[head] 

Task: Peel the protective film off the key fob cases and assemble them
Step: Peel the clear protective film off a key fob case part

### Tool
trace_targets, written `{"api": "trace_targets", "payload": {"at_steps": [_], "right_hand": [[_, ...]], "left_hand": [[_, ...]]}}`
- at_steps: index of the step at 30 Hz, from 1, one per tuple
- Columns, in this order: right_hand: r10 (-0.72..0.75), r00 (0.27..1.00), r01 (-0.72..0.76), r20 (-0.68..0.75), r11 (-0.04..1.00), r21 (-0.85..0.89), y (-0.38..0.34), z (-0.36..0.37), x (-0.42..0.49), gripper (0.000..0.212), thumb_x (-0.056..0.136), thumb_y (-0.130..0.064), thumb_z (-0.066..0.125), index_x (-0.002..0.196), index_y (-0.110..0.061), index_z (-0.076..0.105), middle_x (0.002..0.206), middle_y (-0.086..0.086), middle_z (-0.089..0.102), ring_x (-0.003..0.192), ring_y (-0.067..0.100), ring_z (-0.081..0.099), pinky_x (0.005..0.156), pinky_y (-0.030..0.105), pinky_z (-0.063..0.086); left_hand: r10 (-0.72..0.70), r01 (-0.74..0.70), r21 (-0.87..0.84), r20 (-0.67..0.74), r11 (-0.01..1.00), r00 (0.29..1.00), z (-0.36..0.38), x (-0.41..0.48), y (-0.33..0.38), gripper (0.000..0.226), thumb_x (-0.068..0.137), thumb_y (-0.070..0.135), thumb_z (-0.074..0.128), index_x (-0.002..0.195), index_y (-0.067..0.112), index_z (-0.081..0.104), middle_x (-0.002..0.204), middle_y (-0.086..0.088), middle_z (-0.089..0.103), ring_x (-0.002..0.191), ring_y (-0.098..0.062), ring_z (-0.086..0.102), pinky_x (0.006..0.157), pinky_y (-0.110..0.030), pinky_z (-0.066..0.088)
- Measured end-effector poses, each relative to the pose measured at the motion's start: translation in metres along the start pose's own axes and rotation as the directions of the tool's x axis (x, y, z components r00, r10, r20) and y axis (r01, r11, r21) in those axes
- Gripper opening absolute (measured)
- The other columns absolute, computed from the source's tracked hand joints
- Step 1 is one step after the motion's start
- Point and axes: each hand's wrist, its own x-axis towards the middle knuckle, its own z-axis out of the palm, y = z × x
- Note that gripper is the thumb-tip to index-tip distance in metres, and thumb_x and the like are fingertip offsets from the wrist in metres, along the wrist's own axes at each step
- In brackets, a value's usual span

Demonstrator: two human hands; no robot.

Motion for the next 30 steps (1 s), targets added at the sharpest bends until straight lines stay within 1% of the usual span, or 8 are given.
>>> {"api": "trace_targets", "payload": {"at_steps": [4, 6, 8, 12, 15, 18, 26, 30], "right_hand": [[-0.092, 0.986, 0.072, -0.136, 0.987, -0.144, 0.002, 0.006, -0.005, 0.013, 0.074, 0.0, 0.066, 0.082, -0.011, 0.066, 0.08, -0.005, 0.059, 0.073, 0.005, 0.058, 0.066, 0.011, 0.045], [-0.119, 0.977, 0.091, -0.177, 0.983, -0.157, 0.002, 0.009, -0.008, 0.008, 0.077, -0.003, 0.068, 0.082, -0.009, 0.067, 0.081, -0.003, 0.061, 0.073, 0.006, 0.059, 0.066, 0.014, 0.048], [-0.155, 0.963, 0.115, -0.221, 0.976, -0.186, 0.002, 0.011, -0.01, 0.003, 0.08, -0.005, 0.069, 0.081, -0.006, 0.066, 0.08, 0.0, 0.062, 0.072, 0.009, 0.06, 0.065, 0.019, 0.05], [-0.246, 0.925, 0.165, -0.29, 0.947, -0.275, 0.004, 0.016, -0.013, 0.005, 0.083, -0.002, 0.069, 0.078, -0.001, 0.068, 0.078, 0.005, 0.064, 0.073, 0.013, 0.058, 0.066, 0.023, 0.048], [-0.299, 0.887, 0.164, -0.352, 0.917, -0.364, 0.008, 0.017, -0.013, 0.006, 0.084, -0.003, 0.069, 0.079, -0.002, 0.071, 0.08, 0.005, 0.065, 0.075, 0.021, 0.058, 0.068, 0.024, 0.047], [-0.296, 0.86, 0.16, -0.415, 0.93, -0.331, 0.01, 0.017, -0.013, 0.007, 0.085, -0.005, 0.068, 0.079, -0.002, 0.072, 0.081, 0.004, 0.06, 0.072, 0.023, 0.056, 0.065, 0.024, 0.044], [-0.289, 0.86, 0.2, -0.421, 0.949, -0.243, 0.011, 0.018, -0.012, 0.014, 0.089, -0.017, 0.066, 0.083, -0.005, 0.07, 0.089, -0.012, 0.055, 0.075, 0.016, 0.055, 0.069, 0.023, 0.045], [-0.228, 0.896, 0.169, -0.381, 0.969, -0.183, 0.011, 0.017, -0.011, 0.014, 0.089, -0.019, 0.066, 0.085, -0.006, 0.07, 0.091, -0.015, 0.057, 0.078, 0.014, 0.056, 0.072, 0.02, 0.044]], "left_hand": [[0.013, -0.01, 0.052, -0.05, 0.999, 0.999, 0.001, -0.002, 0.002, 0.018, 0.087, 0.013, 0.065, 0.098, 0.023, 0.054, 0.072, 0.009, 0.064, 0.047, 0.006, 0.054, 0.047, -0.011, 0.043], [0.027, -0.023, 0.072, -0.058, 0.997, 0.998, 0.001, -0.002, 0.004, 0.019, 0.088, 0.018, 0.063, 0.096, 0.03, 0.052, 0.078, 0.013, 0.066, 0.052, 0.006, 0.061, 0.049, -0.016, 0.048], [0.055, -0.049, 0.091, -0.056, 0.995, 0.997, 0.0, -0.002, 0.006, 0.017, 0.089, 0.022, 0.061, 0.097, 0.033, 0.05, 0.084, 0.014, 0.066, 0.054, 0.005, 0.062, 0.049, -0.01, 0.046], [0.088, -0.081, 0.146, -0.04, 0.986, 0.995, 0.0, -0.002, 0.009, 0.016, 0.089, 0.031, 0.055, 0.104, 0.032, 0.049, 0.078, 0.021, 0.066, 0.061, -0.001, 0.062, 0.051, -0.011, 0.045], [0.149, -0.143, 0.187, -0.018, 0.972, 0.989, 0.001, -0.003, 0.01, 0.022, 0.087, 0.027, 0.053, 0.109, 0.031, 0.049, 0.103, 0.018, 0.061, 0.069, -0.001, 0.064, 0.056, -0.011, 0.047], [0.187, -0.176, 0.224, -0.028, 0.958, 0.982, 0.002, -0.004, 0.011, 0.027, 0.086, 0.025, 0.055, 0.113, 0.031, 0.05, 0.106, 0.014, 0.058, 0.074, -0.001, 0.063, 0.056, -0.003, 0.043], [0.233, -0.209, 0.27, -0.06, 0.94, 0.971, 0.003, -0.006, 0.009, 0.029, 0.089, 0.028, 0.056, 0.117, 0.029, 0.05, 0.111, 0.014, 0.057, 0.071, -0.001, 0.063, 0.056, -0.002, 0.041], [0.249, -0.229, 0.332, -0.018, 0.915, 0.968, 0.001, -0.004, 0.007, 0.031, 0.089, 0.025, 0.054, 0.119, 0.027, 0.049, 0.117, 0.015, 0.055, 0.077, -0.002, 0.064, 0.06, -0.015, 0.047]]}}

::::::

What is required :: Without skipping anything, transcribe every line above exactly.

Response area ::
[head] 

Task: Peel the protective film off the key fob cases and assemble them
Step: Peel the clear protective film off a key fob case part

### Tool
trace_targets, written `{"api": "trace_targets", "payload": {"at_steps": [_], "right_hand": [[_, ...]], "left_hand": [[_, ...]]}}`
- at_steps: index of the step at 30 Hz, from 1, one per tuple
- Columns, in this order: right_hand: r10 (-0.72..0.75), r00 (0.27..1.00), r01 (-0.72..0.76), r20 (-0.68..0.75), r11 (-0.04..1.00), r21 (-0.85..0.89), y (-0.38..0.34), z (-0.36..0.37), x (-0.42..0.49), gripper (0.000..0.212), thumb_x (-0.056..0.136), thumb_y (-0.130..0.064), thumb_z (-0.066..0.125), index_x (-0.002..0.196), index_y (-0.110..0.061), index_z (-0.076..0.105), middle_x (0.002..0.206), middle_y (-0.086..0.086), middle_z (-0.089..0.102), ring_x (-0.003..0.192), ring_y (-0.067..0.100), ring_z (-0.081..0.099), pinky_x (0.005..0.156), pinky_y (-0.030..0.105), pinky_z (-0.063..0.086); left_hand: r10 (-0.72..0.70), r01 (-0.74..0.70), r21 (-0.87..0.84), r20 (-0.67..0.74), r11 (-0.01..1.00), r00 (0.29..1.00), z (-0.36..0.38), x (-0.41..0.48), y (-0.33..0.38), gripper (0.000..0.226), thumb_x (-0.068..0.137), thumb_y (-0.070..0.135), thumb_z (-0.074..0.128), index_x (-0.002..0.195), index_y (-0.067..0.112), index_z (-0.081..0.104), middle_x (-0.002..0.204), middle_y (-0.086..0.088), middle_z (-0.089..0.103), ring_x (-0.002..0.191), ring_y (-0.098..0.062), ring_z (-0.086..0.102), pinky_x (0.006..0.157), pinky_y (-0.110..0.030), pinky_z (-0.066..0.088)
- Measured end-effector poses, each relative to the pose measured at the motion's start: translation in metres along the start pose's own axes and rotation as the directions of the tool's x axis (x, y, z components r00, r10, r20) and y axis (r01, r11, r21) in those axes
- Gripper opening absolute (measured)
- The other columns absolute, computed from the source's tracked hand joints
- Step 1 is one step after the motion's start
- Point and axes: each hand's wrist, its own x-axis towards the middle knuckle, its own z-axis out of the palm, y = z × x
- Note that gripper is the thumb-tip to index-tip distance in metres, and thumb_x and the like are fingertip offsets from the wrist in metres, along the wrist's own axes at each step
- In brackets, a value's usual span

Demonstrator: two human hands; no robot.

Motion for the next 30 steps (1 s), targets added at the sharpest bends until straight lines stay within 1% of the usual span, or 8 are given.
>>> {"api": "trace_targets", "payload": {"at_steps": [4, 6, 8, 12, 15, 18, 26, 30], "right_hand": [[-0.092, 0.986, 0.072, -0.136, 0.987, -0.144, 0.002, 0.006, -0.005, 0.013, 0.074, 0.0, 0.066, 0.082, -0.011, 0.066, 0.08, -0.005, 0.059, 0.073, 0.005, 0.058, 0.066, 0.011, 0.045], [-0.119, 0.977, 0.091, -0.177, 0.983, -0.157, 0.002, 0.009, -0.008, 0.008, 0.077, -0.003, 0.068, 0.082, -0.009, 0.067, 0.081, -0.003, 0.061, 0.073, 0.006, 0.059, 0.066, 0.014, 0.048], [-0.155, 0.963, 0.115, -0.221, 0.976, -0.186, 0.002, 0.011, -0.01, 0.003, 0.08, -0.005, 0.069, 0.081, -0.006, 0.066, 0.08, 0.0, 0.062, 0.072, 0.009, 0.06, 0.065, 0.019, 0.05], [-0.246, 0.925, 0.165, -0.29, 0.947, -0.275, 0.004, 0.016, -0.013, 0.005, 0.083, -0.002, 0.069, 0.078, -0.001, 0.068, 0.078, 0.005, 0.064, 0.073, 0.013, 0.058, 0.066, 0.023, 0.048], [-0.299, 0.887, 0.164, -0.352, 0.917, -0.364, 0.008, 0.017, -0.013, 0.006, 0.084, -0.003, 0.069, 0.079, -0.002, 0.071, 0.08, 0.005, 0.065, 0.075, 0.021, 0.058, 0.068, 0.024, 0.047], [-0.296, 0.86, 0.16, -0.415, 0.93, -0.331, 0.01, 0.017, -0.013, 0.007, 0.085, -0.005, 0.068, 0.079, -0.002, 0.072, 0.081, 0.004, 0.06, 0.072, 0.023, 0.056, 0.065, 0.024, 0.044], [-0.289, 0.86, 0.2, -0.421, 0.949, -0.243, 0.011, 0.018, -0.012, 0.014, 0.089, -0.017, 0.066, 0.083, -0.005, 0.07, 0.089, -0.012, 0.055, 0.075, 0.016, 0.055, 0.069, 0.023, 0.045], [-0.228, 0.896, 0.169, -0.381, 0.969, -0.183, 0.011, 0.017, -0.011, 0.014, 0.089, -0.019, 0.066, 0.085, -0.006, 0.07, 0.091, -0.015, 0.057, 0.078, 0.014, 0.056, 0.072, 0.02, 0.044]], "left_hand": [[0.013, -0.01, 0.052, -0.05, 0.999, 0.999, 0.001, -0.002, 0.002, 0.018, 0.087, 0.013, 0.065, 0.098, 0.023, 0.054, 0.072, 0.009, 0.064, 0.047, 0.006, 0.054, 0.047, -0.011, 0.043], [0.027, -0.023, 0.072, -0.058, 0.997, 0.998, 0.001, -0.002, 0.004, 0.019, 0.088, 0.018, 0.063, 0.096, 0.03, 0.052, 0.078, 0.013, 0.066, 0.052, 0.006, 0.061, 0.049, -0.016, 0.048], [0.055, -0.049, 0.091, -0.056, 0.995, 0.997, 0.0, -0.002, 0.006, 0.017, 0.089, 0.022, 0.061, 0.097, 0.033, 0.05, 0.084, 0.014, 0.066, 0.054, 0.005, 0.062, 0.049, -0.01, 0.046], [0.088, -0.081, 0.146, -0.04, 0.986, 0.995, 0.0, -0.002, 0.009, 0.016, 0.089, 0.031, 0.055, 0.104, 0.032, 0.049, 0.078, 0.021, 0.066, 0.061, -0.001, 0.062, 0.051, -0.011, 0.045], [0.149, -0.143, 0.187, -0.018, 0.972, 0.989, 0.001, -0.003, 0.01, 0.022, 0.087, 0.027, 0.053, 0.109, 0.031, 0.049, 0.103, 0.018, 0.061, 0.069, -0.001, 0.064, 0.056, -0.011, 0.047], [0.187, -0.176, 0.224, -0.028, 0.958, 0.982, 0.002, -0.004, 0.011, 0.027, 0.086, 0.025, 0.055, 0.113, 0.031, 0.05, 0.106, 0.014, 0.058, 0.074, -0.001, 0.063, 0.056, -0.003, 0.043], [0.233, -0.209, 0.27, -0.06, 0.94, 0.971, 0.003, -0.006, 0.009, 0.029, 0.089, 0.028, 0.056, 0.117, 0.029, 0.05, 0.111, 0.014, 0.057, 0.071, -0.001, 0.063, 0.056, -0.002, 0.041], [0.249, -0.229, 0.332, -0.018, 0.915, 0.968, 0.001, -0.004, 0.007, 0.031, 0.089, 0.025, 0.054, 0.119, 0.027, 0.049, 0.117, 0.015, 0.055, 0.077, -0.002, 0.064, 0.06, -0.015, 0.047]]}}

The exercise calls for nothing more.